How does white nose syndrome kill a bat?

It kills the bat by waking them up, of all things. It's sort of like, as humans age, we wake up in the middle of the night, well the bats wake up in the middle of hibernation. Because they’re a flying mammal, they use up a lot of energy, and they need to eat a lot of food to survive, so over the winter, when there isn’t much food out there, there aren’t many insects, they basically shut down. In fact, when I talked to the state’s bat specialist, Emily Preston, she said they really almost die, they go to the verge death.

When they’re hibernating?

When they’re hibernating, exactly. They do this all winter. And when the fungus grows into them, it actually wakes them up, and they go out and start feeding, and there’s nothing to eat, so basically they starve to death. It’s absolutely devastating. It’s killed 99% plus of the population of some bats in New Hampshire, throughout the Northeast, really throughout the whole eastern US, and it’s spread to the Midwest.

What about this bacteria is giving researchers hope?

It’s found in nature, so it would be easily spread. That’s part of the good thing about it. And it appears to dampen down the fungus on the bats. It’s only been studied in a lab, as Emily Preston was careful to point out. It’s only been studied on a relatively small number of bats. It’s not clear whether it works widespread on all colonies, or, if so, how it could be applied in the wild, but it’s the first time they found anything that seems to slow down or even reverse the growth of fungus on the bats.

How is the bat population? Is it on the rebound in New Hampshire?

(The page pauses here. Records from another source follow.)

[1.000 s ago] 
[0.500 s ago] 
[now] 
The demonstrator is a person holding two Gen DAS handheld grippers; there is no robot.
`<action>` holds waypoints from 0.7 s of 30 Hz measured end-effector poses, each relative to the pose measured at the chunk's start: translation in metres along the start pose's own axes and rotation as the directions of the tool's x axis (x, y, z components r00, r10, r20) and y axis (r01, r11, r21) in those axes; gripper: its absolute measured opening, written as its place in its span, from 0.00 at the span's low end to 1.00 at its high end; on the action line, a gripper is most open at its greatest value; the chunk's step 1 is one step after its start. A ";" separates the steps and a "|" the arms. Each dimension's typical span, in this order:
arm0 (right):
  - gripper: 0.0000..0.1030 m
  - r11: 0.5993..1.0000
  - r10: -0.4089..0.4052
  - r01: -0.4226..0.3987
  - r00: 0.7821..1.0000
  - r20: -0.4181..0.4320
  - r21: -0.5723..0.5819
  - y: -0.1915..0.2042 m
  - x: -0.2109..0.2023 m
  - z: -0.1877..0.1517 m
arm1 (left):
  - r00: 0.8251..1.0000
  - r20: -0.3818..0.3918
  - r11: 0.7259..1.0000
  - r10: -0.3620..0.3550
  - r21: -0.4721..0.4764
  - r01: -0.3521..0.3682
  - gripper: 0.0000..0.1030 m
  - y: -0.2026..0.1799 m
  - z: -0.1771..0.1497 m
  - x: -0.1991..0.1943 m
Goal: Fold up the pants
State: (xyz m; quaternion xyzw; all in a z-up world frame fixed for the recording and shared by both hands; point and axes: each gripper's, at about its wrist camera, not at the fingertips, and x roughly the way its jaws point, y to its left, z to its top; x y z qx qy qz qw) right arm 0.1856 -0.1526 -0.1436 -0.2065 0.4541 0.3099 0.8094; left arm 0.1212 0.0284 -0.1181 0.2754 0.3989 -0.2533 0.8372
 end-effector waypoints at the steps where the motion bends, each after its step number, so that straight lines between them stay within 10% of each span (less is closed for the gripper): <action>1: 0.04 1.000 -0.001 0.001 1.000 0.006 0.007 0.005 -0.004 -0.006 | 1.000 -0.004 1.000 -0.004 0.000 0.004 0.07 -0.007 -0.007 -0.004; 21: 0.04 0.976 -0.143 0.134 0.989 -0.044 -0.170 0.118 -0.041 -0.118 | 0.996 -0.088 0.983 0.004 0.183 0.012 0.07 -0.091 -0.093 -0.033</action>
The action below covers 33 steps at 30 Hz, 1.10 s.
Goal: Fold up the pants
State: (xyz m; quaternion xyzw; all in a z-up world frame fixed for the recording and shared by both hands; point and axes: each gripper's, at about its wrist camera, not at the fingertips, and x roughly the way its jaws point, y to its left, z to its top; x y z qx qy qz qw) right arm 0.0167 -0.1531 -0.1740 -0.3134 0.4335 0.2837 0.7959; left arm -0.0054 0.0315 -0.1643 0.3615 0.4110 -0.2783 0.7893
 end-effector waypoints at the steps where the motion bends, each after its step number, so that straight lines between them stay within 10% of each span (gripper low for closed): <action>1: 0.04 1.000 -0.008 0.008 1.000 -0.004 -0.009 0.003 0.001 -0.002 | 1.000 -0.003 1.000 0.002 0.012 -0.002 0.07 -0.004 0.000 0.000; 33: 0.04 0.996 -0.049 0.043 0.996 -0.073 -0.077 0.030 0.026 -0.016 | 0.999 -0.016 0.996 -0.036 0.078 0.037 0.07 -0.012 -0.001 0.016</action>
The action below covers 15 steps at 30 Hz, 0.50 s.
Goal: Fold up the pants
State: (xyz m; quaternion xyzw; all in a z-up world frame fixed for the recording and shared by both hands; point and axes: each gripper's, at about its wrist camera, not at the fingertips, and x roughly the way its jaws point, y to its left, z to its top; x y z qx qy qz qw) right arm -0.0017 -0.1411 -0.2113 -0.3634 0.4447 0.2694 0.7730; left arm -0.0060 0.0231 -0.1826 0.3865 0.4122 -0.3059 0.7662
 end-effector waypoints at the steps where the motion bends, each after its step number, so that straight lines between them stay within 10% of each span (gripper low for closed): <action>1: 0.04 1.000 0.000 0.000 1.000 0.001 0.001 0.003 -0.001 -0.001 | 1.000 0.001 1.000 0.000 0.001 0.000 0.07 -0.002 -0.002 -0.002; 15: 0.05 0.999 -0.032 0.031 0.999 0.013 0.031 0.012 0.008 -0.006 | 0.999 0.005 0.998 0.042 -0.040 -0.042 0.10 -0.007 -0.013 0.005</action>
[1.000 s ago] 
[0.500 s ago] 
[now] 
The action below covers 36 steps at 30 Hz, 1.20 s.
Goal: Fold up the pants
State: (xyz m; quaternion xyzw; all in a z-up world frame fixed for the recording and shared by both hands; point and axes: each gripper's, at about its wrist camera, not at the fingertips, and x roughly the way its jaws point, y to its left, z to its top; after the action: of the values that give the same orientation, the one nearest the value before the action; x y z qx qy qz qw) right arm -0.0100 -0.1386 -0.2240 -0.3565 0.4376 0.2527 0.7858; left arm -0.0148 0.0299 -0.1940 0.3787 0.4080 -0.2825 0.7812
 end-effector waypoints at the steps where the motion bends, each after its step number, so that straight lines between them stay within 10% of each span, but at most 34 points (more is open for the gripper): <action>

No. It’s not shrinking as fast anymore, probably, which is about the best you can say, which is actually not too bad, because a couple of years ago, it seemed like we’d lose pretty much all our bats and apparently that’s not going to happen, but it still is a little uncertain. There are populations of bats, particularly in New York state, where it was first found, and in Vermont, where it hit early, there are populations of bats that are still living in areas that are completely covered with White Nose. And one of the other signs going above and beyond having the bacteria that can fight the disease is that maybe it’s possible for some bats to survive and pass on some kind of gene or trait that would allow other bats to survive, so natural regeneration. One possibility is that these are just greedy bats, so they eat lots more during the fall than the other bats do and therefore when they wake up during hibernation, it doesn’t quite kill them. If that’s the case, then it doesn’t sound like a terribly hopeful sign, because for one thing it’s probably not genetic so it wouldn’t be passed onto other generations. But who knows? So that’s another very small sign of hope.

How will scientists try to determine the health of the bat population going forward?

That’s a tricky one. New Hampshire doesn’t really have caves because we have the wrong geology. We have 11 official “hibernaculum” which is a place that bats gather to hibernate over the winter. Usually those are in caves but in New Hampshire it’s going to be in rock piles like that. Those hibernaculum is where the population went from 4,000 down to forty. But there’s other bats flying around, the little brown bat, and the big brown bat—not very clever species names, I have to say. They don’t live in hibernaculum; they live in barns and houses. I used to have some in my barn, and I haven’t seen them in a number of years. I have friends and in their barn there are bats, but I’m not sure which species it is that seems to have returned. So it’s not clear how many of those are out there. There is a program that NH Fish and Game is running asking people if they have some of these populations in their old buildings, you can actually fill out a form and try to keep an eye on it and count them and help them keep track of it. You can go to the NH Fish and Game website, hunt that up. It’s called the “Bat Tracker.”

And you also write that scientists are starting to use echolocation to try to track these bats.

We’re doing some of that to try to get population estimates, but it’s really, really rough, which is why it’s so hard to say if the population is declining, has bottomed out, or maybe been on the rebound.